Жаль, что нет ингредиентов, но что есть, то есть. Жарю рис с кетчупом из холодильника.

Яйца готовлю в омлет с тем почти мёртвым маслом, что было для тостов, и кладу на рис. Но омлет пережарился, и даже с разрезом яйцо не растекается.

В желудке всё смешается, нормально.

«Готово», — говорю Мияги, глядящей через стойку, и несу тарелки со ложками.

Для ужина рано, но я сажусь рядом. «Итадакимасу» звучит одновременно, ложки стучат по тарелкам. Ем пару ложек, съедаю треть и смотрю на неё.
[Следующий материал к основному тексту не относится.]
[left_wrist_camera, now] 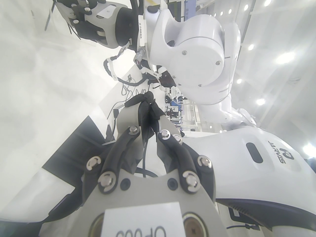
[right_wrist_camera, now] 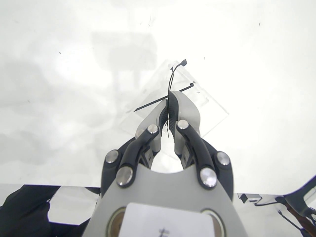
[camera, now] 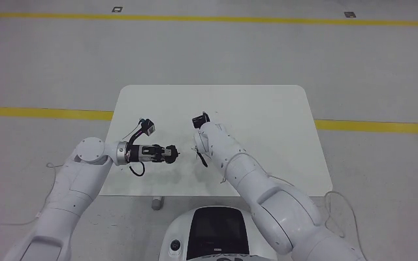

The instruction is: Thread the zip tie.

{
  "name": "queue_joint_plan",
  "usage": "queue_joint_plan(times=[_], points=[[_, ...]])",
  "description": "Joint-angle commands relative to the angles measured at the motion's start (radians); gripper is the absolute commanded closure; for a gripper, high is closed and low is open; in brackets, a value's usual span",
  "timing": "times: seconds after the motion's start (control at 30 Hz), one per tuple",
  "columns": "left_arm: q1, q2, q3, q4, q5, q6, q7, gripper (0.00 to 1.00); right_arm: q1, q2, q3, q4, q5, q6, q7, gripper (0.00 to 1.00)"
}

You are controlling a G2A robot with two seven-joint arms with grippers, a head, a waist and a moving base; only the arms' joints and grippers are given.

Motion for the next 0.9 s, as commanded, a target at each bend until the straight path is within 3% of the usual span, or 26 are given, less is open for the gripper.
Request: queue_joint_plan(times=[0.0, 0.57, 0.87], points=[[0.0, 0.0, 0.0, 0.0, 0.0, 0.0, 0.0, 1.0, -0.018, 0.009, -0.01, -0.04, 0.001, -0.009, 0.021, 1.0], [0.0, 0.0, 0.0, 0.0, 0.0, 0.0, 0.0, 1.0, -0.177, 0.121, -0.097, -0.399, 0.001, -0.048, 0.188, 1.0], [0.0, 0.0, 0.0, 0.0, 0.0, 0.0, 0.0, 1.0, -0.227, 0.162, -0.108, -0.5, 0.001, -0.061, 0.222, 1.0]])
«У тебя дома всегда никого, когда родители возвращаются?»

Осторожно спрашиваю то, что волновало.

«Ещё не вернулись», — тихо отвечает она, немного не в тему.

Раз не говорила раньше, значит, не хочет обсуждать. Я отвечаю «понятно» и закрываю тему.

Если не хочет отвечать, я не буду настаивать.

Мне лишь чуть любопытно, когда заканчиваются ночи, когда она боится одна дома, думая, что что-то есть.

Я беру ложкой неудачный омрайс.

Не жду, что моё любопытство удовлетворят.

Смотрю, как Мияги молча ест, и кладу ложку в рот.